* _What the task asks_
Copy out the entries below exactly as they stand, but only from the line containing "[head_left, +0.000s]" through the line containing "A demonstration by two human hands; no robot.".

* _Data excerpts_
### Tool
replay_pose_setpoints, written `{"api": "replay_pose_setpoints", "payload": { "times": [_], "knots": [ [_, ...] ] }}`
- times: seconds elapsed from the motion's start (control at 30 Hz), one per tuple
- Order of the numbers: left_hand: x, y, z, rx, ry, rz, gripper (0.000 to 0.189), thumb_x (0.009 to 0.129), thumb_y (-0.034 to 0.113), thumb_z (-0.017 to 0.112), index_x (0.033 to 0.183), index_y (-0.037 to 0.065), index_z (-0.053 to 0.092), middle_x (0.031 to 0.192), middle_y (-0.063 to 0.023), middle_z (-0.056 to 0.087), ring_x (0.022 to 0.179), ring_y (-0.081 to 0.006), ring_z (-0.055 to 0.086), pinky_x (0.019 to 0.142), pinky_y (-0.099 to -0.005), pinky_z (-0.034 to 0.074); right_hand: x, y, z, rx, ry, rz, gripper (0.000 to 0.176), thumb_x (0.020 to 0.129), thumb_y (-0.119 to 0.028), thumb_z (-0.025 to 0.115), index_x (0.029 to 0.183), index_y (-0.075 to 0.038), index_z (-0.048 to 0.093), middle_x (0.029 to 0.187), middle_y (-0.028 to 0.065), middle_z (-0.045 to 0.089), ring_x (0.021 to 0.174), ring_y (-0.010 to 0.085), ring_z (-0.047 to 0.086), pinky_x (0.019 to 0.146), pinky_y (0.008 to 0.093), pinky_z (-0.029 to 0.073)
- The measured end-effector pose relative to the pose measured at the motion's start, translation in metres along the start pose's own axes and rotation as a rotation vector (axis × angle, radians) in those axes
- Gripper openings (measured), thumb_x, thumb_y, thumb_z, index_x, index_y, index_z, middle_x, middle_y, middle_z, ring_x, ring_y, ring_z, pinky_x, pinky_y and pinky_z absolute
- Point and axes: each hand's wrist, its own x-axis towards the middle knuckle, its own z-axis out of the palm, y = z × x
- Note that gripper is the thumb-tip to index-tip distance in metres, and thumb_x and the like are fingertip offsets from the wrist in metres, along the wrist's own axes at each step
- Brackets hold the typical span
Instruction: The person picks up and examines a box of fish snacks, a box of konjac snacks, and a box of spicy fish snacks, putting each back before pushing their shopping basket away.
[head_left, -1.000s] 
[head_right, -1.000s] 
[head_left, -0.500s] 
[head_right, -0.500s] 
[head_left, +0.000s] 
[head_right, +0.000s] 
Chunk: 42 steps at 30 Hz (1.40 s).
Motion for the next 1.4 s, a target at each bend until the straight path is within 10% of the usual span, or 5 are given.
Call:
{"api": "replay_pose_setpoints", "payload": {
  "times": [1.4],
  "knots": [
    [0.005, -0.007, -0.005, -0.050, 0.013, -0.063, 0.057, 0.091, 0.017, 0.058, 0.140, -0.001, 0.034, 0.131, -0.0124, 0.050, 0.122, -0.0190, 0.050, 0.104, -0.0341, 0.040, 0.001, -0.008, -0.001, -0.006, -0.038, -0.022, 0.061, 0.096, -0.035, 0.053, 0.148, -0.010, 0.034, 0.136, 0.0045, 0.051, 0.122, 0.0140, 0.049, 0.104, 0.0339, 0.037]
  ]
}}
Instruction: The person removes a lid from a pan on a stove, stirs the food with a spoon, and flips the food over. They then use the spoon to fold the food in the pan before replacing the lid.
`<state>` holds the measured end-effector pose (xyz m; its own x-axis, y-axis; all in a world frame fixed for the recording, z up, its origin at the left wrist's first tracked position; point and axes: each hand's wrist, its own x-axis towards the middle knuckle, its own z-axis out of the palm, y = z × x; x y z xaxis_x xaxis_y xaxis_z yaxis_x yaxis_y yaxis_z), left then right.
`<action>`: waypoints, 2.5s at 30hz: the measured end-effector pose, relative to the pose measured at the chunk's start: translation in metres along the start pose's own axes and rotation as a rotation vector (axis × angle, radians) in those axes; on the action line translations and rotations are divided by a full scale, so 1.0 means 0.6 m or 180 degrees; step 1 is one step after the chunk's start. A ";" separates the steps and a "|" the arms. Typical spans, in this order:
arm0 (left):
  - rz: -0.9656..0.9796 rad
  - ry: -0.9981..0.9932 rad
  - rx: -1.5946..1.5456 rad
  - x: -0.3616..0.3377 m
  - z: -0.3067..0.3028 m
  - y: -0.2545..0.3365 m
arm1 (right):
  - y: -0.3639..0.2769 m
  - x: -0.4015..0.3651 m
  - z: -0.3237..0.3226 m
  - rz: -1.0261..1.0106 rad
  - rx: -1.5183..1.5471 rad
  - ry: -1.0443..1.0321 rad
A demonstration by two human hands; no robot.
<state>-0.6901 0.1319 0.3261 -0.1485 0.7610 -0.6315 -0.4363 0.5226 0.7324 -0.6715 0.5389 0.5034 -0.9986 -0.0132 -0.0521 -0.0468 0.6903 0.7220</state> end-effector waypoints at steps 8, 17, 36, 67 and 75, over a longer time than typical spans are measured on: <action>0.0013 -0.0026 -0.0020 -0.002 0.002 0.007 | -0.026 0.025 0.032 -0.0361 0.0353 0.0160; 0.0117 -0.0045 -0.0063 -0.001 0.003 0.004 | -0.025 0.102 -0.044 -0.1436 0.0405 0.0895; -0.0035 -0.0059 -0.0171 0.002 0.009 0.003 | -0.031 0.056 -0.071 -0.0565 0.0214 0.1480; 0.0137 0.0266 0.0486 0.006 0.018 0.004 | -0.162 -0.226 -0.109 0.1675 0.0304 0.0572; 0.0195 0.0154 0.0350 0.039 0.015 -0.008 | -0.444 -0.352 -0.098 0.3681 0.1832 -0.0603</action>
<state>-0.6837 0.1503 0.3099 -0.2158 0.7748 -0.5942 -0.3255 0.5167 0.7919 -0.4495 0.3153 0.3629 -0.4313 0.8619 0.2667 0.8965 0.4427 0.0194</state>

* _Response to this task_
[head_left, +0.000s] 
[head_right, +0.000s] 
Chunk: 42 steps at 30 Hz (1.40 s).
Motion for the next 1.4 s, a target at each bend until the straight path is within 10% of the usual span, or 5 are given.
Call:
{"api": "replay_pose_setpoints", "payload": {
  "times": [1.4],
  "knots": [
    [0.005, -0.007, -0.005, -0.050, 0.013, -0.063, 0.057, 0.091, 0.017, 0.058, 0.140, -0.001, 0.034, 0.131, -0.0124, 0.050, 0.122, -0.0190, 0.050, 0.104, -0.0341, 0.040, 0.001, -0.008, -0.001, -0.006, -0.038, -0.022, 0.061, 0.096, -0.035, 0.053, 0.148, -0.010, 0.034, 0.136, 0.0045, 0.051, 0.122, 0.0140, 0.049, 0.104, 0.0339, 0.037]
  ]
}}
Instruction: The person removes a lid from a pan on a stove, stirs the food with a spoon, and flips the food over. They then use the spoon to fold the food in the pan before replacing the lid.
`<state>` holds the measured end-effector pose (xyz m; its own x-axis, y-axis; all in a world frame fixed for the recording, z up, its origin at the left wrist's first tracked position; point and axes: each hand's wrist, its own x-axis towards the middle knuckle, its own z-axis out of the palm, y = z × x; x y z xaxis_x xaxis_y xaxis_z yaxis_x yaxis_y yaxis_z), left then right.
`<action>`: waypoints, 2.5s at 30hz: the measured end-effector pose, relative to the pose measured at the chunk's start: translation in metres along the start pose's own axes and rotation as a rotation vector (axis × angle, radians) in those axes; on the action line translations and rotations are divided by a full scale, so 1.0 means 0.6 m or 180 degrees; step 1 is one step after the chunk's start. A ";" separates the steps and a "|" the arms. Typical spans, in this order:
arm0 (left):
  - rz: -0.9656..0.9796 rad
  - ry: -0.9981..0.9932 rad
  - rx: -1.5946..1.5456 rad
  - x: -0.3616..0.3377 m
  - z: -0.3067..0.3028 m
  - y: -0.2545..0.3365 m
arm1 (right):
  - y: -0.3639..0.2769 m
  - x: -0.4015..0.3651 m
  - z: -0.3237..0.3226 m
  - rz: -1.0261..1.0106 rad
  - rx: -1.5183..1.5471 rad
  - ry: -1.0443..1.0321 rad
A demonstration by two human hands; no robot.

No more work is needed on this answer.